◆ **Directions**:
Which of the lines in the data below contain the string "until"? Copy each of them.

[[ Task material, beginning ]]

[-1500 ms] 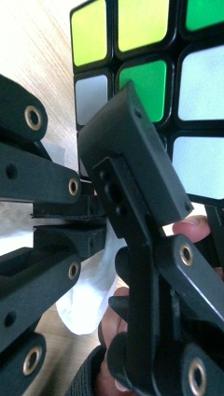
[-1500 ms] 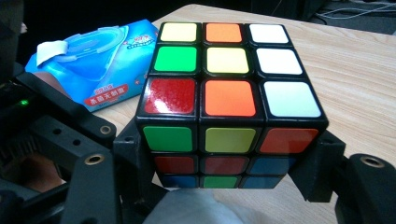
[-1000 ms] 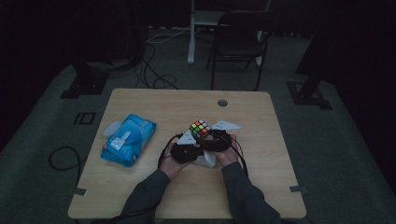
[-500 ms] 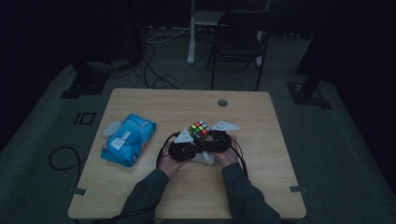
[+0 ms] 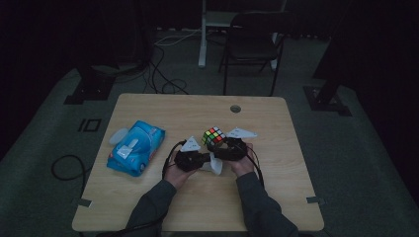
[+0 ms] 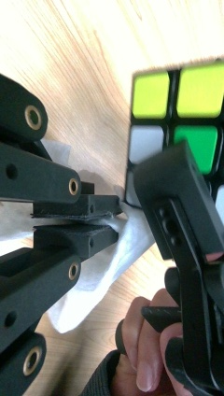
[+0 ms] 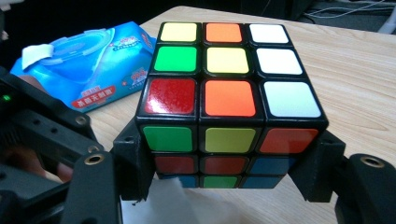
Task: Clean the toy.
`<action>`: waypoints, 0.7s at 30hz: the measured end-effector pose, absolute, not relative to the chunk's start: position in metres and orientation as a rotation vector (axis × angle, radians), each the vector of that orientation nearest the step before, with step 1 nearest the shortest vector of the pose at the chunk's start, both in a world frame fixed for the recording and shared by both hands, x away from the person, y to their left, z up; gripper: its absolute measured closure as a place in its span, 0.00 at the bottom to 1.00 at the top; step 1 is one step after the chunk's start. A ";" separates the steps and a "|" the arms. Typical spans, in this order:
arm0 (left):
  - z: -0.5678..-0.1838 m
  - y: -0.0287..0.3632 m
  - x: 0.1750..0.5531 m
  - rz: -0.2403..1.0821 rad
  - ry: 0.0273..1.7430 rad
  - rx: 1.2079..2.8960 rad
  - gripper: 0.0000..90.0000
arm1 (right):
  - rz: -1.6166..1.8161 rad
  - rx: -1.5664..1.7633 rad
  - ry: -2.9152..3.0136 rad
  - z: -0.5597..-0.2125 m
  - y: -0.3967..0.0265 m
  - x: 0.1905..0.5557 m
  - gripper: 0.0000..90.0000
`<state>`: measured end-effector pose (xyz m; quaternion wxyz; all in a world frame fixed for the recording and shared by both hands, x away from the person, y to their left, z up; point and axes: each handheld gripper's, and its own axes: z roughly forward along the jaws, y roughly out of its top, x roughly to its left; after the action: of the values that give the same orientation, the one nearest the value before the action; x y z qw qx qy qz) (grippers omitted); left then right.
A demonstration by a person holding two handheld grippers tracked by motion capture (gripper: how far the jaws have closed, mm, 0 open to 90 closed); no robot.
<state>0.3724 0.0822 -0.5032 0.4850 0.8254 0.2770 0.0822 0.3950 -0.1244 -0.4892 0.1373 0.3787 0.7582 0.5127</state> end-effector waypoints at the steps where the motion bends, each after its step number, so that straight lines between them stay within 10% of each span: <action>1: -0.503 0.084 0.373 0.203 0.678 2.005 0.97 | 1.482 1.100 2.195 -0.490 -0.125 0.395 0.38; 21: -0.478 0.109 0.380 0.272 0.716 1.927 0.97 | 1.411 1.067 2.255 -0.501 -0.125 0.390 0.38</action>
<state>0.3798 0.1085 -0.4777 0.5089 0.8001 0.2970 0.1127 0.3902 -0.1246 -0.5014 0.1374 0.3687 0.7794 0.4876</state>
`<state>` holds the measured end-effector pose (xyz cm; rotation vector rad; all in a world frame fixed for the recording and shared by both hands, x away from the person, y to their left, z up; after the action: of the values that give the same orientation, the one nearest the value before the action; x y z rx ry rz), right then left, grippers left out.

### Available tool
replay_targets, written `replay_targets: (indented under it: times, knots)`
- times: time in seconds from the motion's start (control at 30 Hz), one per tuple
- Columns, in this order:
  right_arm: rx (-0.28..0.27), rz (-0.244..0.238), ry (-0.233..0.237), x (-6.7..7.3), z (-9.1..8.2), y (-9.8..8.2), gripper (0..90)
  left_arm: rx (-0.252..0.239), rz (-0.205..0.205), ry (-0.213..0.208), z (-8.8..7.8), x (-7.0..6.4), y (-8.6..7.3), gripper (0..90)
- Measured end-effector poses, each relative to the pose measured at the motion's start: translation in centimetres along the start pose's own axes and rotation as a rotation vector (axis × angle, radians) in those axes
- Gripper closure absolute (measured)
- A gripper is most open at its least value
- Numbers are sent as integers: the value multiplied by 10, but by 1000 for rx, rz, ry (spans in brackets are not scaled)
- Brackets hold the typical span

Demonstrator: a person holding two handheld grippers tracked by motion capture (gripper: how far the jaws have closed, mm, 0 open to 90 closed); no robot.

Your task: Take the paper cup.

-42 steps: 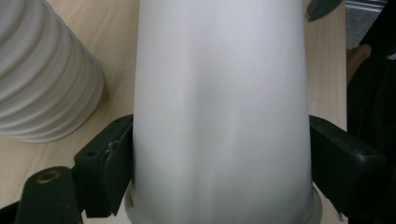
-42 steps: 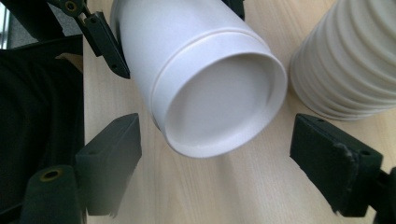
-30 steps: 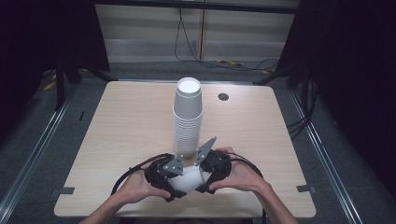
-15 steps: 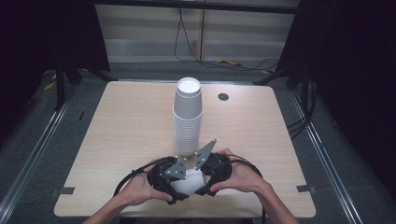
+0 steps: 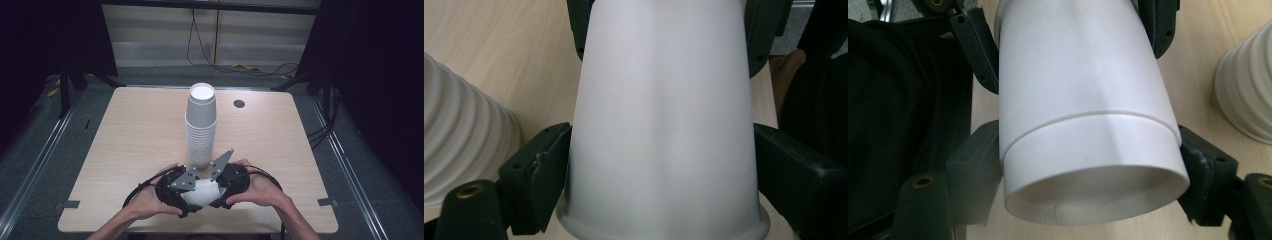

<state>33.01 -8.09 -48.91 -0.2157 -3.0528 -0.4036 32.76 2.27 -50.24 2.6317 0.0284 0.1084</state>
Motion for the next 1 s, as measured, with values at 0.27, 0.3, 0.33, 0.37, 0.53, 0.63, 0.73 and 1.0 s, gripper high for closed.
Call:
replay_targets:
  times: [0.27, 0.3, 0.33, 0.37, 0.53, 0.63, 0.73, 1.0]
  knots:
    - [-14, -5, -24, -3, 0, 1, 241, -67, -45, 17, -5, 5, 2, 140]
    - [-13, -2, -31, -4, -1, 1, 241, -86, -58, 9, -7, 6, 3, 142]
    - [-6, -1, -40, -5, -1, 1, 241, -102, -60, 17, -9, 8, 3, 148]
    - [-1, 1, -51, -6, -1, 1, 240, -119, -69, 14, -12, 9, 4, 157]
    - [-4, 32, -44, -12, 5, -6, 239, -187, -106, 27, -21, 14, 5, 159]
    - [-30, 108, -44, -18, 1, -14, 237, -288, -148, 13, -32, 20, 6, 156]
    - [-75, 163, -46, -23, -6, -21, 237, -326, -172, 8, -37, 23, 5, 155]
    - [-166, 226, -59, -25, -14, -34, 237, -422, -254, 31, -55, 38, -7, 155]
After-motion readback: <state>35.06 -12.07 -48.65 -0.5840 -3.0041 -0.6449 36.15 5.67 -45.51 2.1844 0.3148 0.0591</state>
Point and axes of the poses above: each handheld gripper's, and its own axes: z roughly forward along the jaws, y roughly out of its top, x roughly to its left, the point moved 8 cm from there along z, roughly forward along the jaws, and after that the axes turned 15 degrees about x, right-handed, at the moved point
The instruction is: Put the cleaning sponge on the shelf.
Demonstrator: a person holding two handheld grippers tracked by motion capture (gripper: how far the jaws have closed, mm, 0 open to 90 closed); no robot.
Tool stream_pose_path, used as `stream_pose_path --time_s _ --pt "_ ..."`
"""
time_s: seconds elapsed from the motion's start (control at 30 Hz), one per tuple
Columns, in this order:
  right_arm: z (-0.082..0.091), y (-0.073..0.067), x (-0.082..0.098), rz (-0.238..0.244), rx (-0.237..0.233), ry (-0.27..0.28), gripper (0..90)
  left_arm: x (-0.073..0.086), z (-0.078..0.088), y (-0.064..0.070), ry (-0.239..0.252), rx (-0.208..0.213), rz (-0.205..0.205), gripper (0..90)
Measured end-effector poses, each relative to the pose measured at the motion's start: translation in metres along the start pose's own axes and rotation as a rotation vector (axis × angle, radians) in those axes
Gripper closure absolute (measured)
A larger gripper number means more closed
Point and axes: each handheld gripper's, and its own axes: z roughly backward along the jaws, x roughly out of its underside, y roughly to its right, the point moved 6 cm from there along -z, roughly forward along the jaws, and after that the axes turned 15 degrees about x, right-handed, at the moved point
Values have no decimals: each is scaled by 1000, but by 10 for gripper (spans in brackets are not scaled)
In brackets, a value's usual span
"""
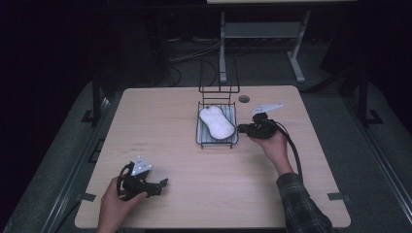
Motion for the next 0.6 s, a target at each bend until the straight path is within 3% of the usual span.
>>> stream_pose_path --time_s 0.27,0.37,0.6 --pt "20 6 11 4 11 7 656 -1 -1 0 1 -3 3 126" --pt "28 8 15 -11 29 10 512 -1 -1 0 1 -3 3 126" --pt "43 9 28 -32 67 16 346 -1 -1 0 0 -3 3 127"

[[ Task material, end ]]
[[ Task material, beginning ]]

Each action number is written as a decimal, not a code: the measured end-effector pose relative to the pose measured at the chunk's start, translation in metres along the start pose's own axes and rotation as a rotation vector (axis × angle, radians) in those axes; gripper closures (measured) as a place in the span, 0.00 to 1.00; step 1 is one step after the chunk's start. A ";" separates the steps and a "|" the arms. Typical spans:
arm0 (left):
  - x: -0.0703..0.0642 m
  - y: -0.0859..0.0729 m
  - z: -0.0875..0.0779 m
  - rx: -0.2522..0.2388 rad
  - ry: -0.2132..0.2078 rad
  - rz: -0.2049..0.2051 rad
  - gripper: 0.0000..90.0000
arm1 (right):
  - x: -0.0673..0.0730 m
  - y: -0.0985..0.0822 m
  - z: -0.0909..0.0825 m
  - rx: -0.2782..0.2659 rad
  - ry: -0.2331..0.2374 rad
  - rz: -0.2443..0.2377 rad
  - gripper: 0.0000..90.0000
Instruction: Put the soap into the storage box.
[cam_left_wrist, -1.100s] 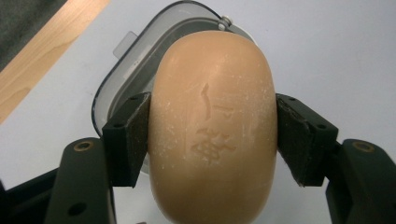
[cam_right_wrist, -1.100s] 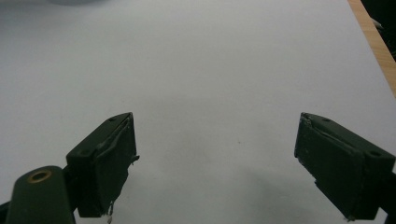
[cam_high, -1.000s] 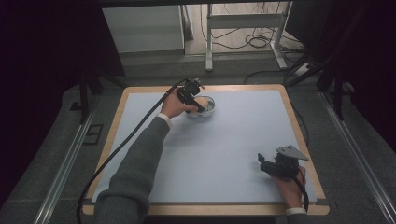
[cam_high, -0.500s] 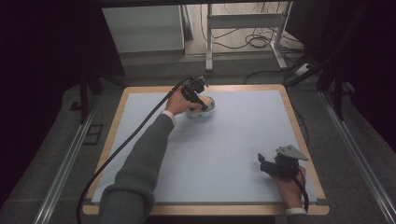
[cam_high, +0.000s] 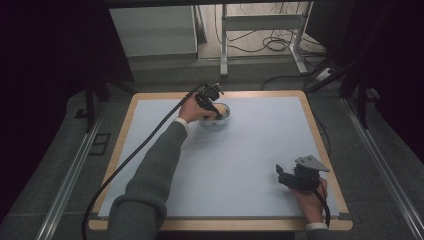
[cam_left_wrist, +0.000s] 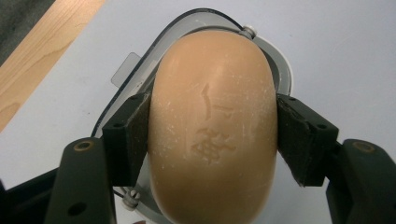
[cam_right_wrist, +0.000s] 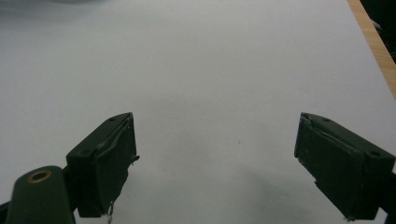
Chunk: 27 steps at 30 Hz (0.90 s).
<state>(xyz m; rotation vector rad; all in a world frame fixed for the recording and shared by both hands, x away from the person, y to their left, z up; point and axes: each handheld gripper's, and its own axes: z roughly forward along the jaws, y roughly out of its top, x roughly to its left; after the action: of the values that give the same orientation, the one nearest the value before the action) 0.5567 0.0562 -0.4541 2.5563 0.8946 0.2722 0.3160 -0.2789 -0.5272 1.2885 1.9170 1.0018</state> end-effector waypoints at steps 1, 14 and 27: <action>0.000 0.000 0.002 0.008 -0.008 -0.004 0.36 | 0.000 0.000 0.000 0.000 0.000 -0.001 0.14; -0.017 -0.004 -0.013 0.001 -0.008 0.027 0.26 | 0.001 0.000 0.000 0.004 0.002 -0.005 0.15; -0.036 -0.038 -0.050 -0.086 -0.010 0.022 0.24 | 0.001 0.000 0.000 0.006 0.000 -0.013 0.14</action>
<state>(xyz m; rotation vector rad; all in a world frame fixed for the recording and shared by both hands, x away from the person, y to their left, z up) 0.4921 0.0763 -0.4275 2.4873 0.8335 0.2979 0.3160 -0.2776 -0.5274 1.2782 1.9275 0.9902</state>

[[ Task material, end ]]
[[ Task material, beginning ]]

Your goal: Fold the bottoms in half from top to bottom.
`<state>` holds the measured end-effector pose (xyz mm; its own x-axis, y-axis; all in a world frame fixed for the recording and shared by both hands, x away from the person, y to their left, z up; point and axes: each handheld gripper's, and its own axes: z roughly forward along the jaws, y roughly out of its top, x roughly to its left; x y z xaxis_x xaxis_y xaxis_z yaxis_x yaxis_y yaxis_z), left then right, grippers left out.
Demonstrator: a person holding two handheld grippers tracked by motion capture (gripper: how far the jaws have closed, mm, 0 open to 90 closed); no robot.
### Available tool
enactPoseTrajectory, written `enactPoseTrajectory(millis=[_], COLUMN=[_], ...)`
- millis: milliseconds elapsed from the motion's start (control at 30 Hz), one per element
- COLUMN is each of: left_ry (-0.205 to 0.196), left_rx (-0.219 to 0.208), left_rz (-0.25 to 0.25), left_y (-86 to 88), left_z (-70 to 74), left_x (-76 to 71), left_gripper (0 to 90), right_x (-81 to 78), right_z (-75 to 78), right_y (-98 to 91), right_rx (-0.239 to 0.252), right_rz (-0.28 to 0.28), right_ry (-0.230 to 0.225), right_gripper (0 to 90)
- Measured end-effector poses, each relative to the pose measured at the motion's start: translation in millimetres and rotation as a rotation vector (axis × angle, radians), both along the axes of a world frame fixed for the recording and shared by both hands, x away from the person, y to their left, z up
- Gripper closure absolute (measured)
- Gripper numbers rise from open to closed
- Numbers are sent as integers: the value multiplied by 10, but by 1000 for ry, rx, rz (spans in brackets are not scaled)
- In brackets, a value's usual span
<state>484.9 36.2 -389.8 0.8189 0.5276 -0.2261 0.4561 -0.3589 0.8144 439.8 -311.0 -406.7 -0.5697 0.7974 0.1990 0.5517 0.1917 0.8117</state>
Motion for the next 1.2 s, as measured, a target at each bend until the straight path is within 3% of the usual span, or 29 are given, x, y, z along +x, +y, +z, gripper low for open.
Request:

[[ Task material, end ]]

◆ **Solution for this problem**:
Motion for the next 0.6 s, a target at each bend until the straight path is within 3% of the usual span.
Motion for the next 1.2 s, as measured, a target at each bend until the straight path is within 3% of the usual span, or 29 are given, x, y, z along +x, +y, +z, gripper low for open.

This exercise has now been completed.